# Task directions
Below, find the line containing "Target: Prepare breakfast" and the line containing "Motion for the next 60"; reproduce exactly those two and every line between them, omitting pictures.

===============

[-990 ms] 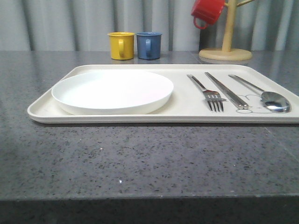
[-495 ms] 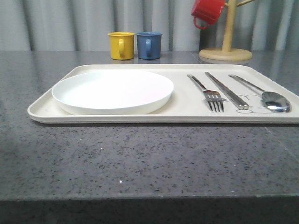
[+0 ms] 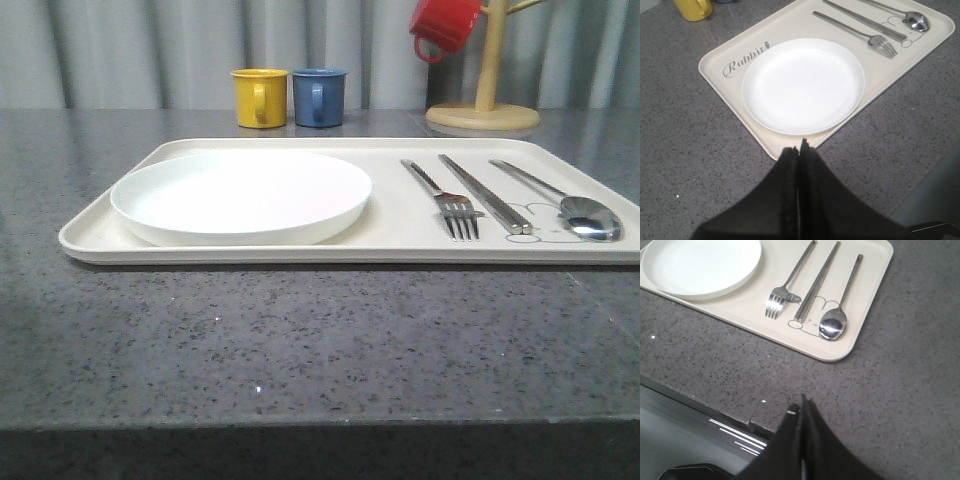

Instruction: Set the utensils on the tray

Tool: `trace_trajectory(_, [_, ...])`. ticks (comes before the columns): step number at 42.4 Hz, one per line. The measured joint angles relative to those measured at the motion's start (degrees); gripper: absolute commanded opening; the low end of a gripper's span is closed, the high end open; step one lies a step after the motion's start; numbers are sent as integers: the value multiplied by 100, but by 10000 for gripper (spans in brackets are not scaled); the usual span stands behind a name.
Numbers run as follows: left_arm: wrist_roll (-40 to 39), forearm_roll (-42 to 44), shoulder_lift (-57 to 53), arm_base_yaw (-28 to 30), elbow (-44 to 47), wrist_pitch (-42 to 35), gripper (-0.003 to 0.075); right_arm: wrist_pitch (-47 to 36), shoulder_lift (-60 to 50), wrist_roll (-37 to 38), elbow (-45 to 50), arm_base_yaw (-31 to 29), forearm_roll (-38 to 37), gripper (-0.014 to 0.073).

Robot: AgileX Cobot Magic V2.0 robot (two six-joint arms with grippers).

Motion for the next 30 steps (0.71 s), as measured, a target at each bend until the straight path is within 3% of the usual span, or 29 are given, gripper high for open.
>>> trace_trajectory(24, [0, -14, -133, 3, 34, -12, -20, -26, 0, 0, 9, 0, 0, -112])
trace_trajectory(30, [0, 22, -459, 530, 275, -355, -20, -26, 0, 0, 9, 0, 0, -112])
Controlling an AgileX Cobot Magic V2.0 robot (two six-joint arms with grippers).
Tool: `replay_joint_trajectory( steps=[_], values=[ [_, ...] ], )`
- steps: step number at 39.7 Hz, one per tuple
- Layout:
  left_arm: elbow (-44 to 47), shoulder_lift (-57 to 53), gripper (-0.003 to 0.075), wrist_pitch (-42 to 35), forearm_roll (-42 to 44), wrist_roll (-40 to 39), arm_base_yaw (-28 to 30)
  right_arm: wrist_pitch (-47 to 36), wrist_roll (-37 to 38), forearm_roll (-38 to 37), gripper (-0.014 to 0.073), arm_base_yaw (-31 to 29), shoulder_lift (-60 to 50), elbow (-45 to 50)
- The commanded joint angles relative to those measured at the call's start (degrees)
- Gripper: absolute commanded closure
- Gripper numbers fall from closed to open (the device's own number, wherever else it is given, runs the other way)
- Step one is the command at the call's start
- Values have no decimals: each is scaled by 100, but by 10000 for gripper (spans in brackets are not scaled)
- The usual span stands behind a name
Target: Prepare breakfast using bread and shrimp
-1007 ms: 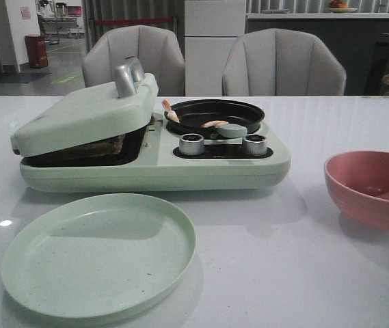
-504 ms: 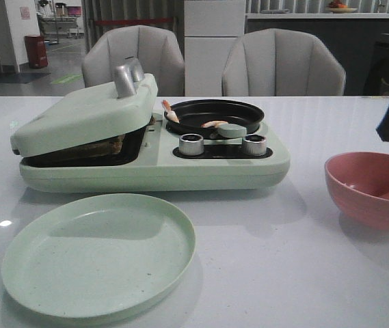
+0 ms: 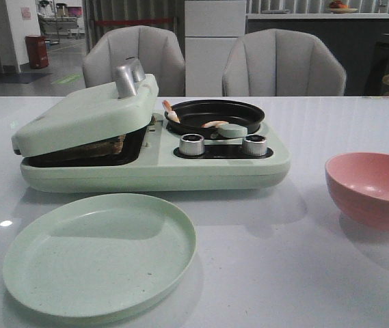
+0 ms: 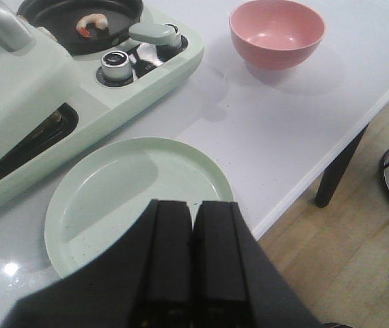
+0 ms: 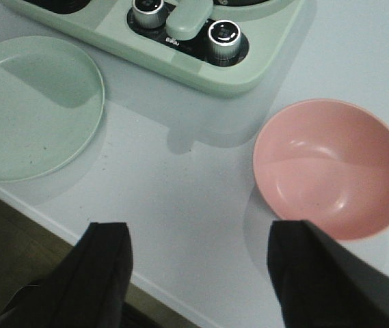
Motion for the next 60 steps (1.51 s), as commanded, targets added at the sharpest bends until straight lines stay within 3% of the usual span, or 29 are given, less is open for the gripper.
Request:
replay_joint_trajectory(
  steps=[1, 10, 23, 26, 40, 60],
  values=[
    [-153, -22, 622, -392, -89, -66, 25, 123, -31, 23, 58, 7, -668, 3],
    [-153, -22, 622, -392, -89, -66, 25, 511, 748, -615, 58, -23, -1993, 529],
    [-153, -22, 622, -392, -89, -66, 25, 463, 853, -882, 76, -23, -2126, 765],
    [-153, -22, 622, -392, -89, -66, 25, 373, 853, -895, 136, -23, -2126, 765],
    [-153, -22, 622, -403, -89, -66, 25, 298, 853, -895, 578, -23, -2126, 771],
    [-153, -22, 622, -403, -89, -66, 25, 510, 853, -895, 572, -23, -2126, 771]
  ],
)
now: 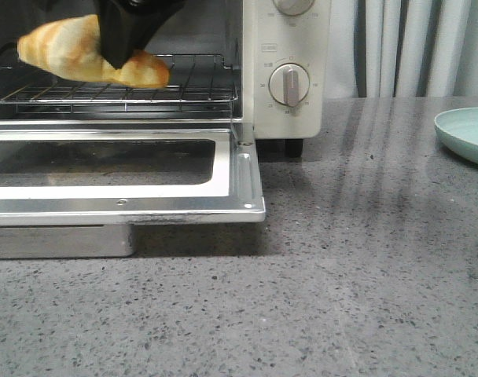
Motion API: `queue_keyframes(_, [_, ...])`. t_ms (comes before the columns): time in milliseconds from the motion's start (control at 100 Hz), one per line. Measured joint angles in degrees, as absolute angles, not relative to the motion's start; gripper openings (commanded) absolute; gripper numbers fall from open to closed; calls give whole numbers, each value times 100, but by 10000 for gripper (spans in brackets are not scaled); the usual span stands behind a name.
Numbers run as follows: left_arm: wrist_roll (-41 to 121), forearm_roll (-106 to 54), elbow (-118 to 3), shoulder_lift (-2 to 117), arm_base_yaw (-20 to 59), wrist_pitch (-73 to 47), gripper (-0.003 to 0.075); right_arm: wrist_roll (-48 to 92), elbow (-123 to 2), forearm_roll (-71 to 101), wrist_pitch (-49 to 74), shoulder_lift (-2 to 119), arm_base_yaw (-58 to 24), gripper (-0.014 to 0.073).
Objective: Put bread in oven
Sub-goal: 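Lift the croissant with the right gripper and carry it into the oven, then lower the croissant onto the wire rack and open the right gripper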
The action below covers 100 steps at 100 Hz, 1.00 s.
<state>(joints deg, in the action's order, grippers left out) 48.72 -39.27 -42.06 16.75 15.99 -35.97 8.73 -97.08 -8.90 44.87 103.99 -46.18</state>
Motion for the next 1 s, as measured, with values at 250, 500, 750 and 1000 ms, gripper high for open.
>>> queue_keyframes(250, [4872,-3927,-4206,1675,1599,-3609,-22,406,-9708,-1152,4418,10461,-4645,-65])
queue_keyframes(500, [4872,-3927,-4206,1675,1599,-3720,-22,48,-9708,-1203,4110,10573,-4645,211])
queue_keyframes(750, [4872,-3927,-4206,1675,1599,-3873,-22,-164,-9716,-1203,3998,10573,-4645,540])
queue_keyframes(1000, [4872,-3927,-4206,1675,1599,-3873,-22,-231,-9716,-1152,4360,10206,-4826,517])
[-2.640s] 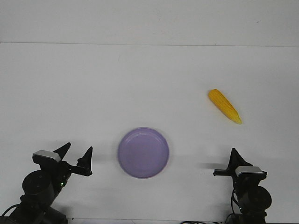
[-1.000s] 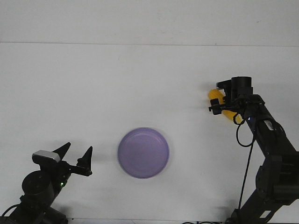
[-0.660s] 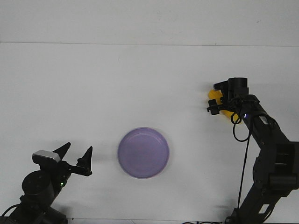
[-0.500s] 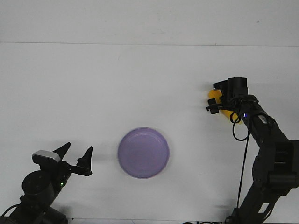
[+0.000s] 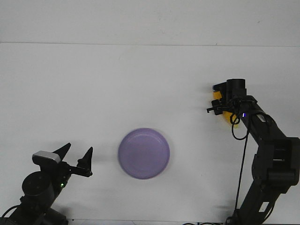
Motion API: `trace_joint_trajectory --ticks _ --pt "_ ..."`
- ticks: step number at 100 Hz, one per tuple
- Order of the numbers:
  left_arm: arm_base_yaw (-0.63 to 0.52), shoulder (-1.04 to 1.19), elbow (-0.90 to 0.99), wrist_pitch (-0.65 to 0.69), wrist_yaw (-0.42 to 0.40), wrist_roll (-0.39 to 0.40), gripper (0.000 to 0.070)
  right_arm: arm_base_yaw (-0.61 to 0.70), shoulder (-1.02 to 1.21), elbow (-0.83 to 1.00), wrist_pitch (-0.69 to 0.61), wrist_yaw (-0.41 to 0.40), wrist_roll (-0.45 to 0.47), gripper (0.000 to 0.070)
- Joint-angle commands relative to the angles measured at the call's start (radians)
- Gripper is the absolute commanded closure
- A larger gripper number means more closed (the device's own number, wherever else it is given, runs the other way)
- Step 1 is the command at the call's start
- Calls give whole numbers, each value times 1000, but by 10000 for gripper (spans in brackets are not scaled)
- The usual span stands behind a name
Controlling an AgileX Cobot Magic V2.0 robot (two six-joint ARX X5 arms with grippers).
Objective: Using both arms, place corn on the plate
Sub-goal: 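Lift the corn with the right gripper and carry it over the plate, then lower the corn onto the plate and open the right gripper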
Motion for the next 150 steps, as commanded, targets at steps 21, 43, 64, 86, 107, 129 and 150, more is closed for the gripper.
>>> trace_joint_trajectory --ticks 21,43,64,86,107,129,150 --pt "-3 5 4 6 -2 -5 122 0 -35 28 -17 3 1 432" --pt "-3 5 4 7 -2 -5 121 24 -216 28 -76 -66 22 431" --pt "-3 5 4 9 -2 -5 121 113 -429 28 -168 -143 30 431" --pt "-3 5 4 10 -2 -5 121 306 -550 27 -253 -225 78 431" --pt "-3 5 4 10 -2 -5 121 547 -527 -18 -279 -213 90 431" --pt "-3 5 4 10 -2 -5 121 715 -458 -132 -159 -209 136 431" --pt "-3 5 4 10 -2 -5 121 803 -352 -182 -58 -187 156 431"
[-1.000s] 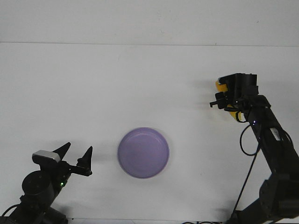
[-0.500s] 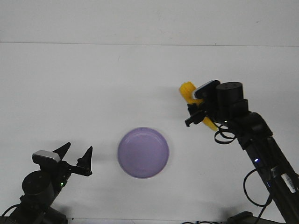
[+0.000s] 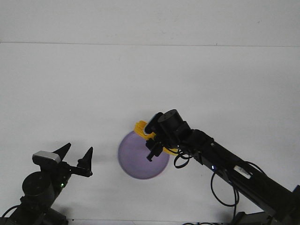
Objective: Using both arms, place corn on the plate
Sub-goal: 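Lower the corn onto the plate and open the right gripper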
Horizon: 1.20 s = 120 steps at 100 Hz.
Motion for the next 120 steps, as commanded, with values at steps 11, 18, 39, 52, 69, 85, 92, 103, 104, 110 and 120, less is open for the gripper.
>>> trace_joint_trajectory --ticks 11,18,39,52,69,85,92,103,104,110,120 --pt "-3 5 4 9 -2 -5 121 51 102 10 62 2 23 431" --pt "-3 5 4 9 -2 -5 121 66 132 10 74 2 23 431" --pt "-3 5 4 9 -2 -5 121 82 201 10 81 2 28 431" --pt "-3 5 4 9 -2 -5 121 85 213 10 84 2 29 424" --pt "-3 5 4 9 -2 -5 121 85 213 10 87 2 45 221" --pt "-3 5 4 9 -2 -5 121 85 213 10 88 2 50 153" --pt "-3 5 4 9 -2 -5 121 85 212 10 87 3 49 153" --pt "-3 5 4 9 -2 -5 121 79 188 12 82 10 48 153" --pt "-3 5 4 9 -2 -5 121 77 183 12 80 10 48 153" --pt "-3 5 4 10 -2 -5 120 69 145 12 76 23 48 153" --pt "-3 5 5 11 -2 -5 120 54 48 12 69 66 43 153"
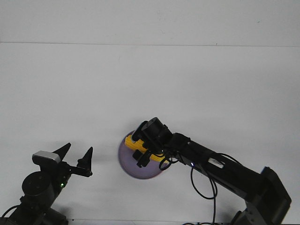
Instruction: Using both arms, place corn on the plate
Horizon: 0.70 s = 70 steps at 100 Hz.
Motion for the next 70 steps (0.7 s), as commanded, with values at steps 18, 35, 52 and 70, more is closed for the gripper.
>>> trace_joint_trajectory --ticks 18,35,52,70 --pt "-3 5 5 15 -2 -5 120 -55 -312 18 11 130 3 153" --pt "-3 5 6 21 -2 -5 120 -130 -552 18 -9 270 -18 154" --pt "-3 5 6 29 -2 -5 120 -219 -756 -27 -45 325 -25 154" --pt "-3 5 6 31 -2 -5 120 -282 -991 -231 -35 353 -23 154"
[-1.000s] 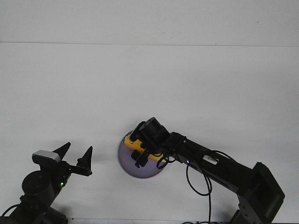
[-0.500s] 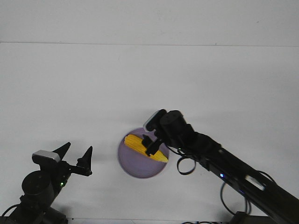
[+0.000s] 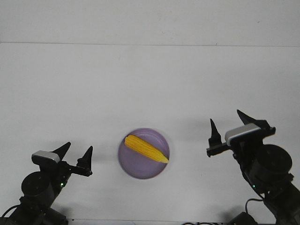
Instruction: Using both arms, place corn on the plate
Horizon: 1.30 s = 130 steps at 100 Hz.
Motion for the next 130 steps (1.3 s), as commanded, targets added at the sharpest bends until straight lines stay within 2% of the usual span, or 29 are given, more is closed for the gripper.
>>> trace_joint_trajectory --ticks 1,19,35,39,42,46,54,55,57,61,130 --pt "-3 5 6 12 -2 -5 120 -4 -63 -76 3 1 -2 154" --pt "-3 5 6 12 -2 -5 120 -15 -272 -289 0 0 13 154" --pt "-3 5 6 12 -2 -5 122 -15 -377 -363 -3 0 37 156" --pt "-3 5 6 12 -2 -5 126 -15 -387 -365 -3 0 37 175" --pt "-3 5 6 12 -2 -5 141 -15 -390 -365 0 0 37 214" --pt "-3 5 6 12 -2 -5 223 -15 -391 -365 2 0 36 330" --pt "-3 5 6 11 -2 -5 540 -15 -391 -365 -4 0 36 681" --pt "-3 5 6 11 -2 -5 610 -15 -391 -365 -5 0 36 700" --pt "-3 5 6 11 -2 -5 700 -15 -391 -365 -6 0 35 700" --pt "-3 5 6 12 -2 -5 684 -15 -391 -365 -6 0 34 696" --pt "-3 4 6 13 -2 -5 685 -15 -391 -364 32 0 33 696"
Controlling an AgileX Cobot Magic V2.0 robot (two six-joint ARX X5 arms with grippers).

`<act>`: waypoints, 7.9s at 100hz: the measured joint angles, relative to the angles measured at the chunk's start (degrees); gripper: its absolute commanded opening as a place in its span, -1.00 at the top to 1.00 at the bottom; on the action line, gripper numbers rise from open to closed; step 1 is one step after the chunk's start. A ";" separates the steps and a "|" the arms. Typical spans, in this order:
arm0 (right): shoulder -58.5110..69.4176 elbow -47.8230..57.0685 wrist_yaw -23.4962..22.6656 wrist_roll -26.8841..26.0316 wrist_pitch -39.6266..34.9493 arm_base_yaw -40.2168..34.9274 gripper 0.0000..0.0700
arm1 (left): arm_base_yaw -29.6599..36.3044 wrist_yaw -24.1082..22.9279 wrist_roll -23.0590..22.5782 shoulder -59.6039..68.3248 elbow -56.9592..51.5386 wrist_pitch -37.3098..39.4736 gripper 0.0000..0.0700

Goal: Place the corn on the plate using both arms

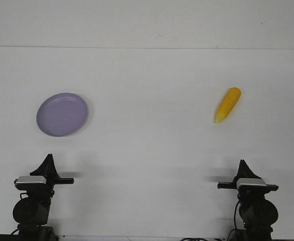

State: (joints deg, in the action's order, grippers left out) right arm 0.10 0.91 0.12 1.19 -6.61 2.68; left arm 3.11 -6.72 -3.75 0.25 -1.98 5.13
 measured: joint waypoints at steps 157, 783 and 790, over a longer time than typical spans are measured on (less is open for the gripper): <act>0.00 0.00 0.00 0.00 0.00 0.00 0.95 | -1.64 -4.37 13.60 30.12 -39.71 -21.86 -0.24; 116.74 91.54 0.07 -20.59 -25.83 1.68 0.49 | 28.41 -2.32 23.12 14.21 -34.82 -38.97 -0.31; 116.74 91.56 -0.07 -20.61 -25.99 1.70 0.49 | 28.41 -2.32 23.12 14.21 -34.82 -38.97 -0.31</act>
State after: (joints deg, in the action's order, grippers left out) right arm 116.84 92.47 0.05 -19.42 -32.60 4.38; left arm 31.53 -9.04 19.38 14.46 -36.80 -33.85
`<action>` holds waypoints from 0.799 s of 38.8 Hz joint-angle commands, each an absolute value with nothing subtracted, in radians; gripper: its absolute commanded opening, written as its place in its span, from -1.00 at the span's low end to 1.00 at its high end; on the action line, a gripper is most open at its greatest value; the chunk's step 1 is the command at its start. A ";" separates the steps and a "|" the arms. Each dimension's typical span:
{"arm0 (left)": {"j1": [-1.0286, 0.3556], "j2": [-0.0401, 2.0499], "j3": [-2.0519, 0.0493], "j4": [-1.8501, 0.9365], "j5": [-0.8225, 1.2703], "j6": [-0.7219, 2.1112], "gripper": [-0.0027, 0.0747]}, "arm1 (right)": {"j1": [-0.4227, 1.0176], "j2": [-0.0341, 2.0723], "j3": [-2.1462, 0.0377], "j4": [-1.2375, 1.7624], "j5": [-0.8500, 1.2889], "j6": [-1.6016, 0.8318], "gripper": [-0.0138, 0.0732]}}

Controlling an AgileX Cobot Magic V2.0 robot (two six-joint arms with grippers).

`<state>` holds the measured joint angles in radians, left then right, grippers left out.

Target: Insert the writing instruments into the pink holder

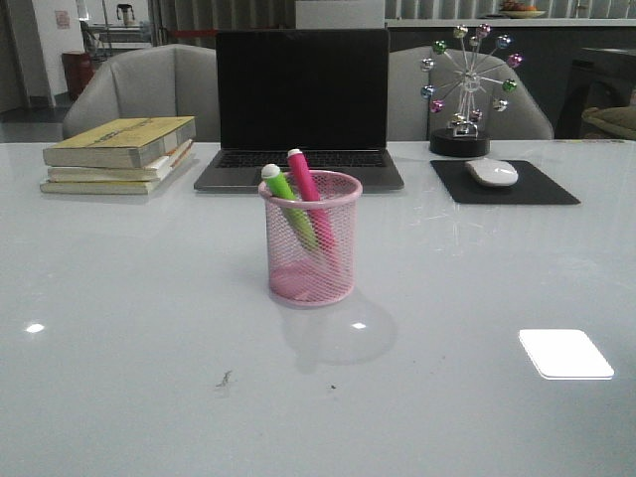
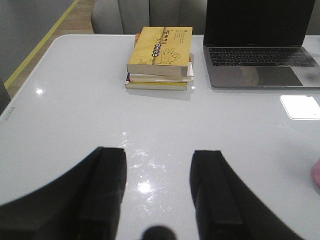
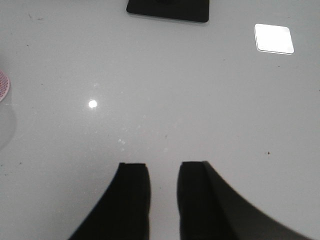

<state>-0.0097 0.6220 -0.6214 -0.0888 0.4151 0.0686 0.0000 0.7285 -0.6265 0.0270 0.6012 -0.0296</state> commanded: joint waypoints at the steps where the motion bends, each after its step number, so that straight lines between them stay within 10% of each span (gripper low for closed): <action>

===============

# The completed task
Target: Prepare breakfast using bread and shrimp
-1007 ms: 
-504 ms: 
+0 ms: 
+0 ms: 
+0 ms: 
Motion for the next 60 steps (1.51 s), as commanded, targets added at the sharpest bends until straight lines stay within 3% of the usual span, or 29 are given, less is open for the gripper.

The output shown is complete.